Now I'm thinking, something that may be useful would be to run mfma-loop.ll through CGP, and add that to the tests. That way if break-large-PHIs is disabled at some point in the future, we still have a stress test for AGPRs folding like SIFoldOperand does. Would you like me to add that?

Lastly, note that all of this is very specific to break-large-PHIs + DAGISel.

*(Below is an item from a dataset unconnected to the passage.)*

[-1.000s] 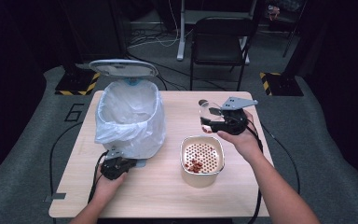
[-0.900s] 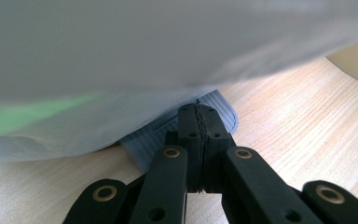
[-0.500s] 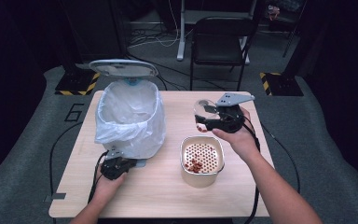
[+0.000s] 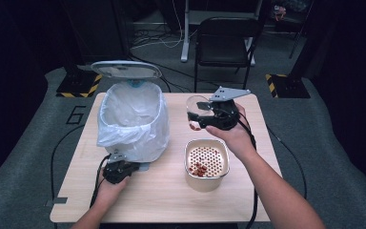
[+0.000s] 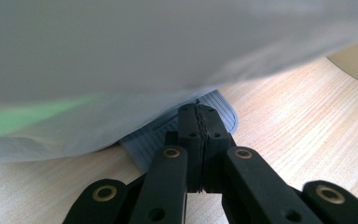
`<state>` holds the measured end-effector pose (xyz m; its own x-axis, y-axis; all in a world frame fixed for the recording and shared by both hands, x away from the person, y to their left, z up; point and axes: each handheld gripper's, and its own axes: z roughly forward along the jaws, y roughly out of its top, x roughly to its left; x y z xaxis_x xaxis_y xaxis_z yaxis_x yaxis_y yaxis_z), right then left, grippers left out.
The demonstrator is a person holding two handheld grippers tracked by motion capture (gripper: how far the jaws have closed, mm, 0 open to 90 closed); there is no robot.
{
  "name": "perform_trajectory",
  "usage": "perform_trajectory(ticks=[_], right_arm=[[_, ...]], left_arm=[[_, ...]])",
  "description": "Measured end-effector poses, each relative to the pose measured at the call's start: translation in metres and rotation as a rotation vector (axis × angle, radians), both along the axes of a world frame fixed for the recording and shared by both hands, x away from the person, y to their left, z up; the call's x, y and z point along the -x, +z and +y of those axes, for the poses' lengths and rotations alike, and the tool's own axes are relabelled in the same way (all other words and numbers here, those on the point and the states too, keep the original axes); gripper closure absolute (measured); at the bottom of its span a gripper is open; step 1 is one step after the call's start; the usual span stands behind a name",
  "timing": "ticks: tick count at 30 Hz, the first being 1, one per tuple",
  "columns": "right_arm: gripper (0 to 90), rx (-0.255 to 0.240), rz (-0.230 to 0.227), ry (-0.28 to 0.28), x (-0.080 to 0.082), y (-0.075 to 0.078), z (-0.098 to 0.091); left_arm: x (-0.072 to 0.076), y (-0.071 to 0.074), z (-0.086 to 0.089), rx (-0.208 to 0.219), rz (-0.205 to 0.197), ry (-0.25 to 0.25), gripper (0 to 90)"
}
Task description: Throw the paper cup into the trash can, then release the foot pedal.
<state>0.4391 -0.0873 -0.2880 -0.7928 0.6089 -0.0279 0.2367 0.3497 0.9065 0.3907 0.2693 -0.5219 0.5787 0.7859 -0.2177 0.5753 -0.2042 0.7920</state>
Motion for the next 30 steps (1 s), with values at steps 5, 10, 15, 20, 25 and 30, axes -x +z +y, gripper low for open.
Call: perform_trajectory(ticks=[5,10,15,20,25,30], right_arm=[[47.5,-0.025,0.020,0.021,-0.007,0.010,0.015],[47.5,-0.040,0.005,0.023,-0.012,0.019,0.023],[47.6,-0.078,-0.008,0.036,-0.019,0.031,0.037],[47.7,-0.071,-0.027,0.058,-0.024,0.035,0.050],[47.7,-0.082,-0.037,0.082,-0.029,0.040,0.069],[47.6,-0.093,-0.017,0.111,-0.034,0.038,0.084]], left_arm=[[0.000,0.000,0.000,0.000,-0.001,-0.001,89.2],[0.000,0.000,0.000,0.000,-0.002,-0.001,89.2],[0.000,0.000,-0.001,-0.001,-0.002,0.010,89.2],[-0.001,0.000,0.001,-0.021,-0.004,0.001,89.2],[0.000,-0.001,0.000,0.003,-0.003,0.010,89.2],[0.000,-0.001,0.000,-0.001,-0.006,0.007,89.2]])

There's a very good chance that if we switch to GISel (and no longer break PHIs in IR), that this fold will be entirely irrelevant because we won't break PHIs that way anymore, or some combine will take care of it, etc.

arsenm accepted this revision.Jun 29 2023, 5:06 AM
arsenm added inline comments.
llvm/test/CodeGen/AMDGPU/fold-agpr-phis.mir
505

it doesn't really need to be guaranteed, if you can come up with something add it

This revision is now accepted and ready to land.Jun 29 2023, 5:06 AM
This revision was landed with ongoing or failed builds.Jun 29 2023, 5:49 AM
This revision was automatically updated to reflect the committed changes.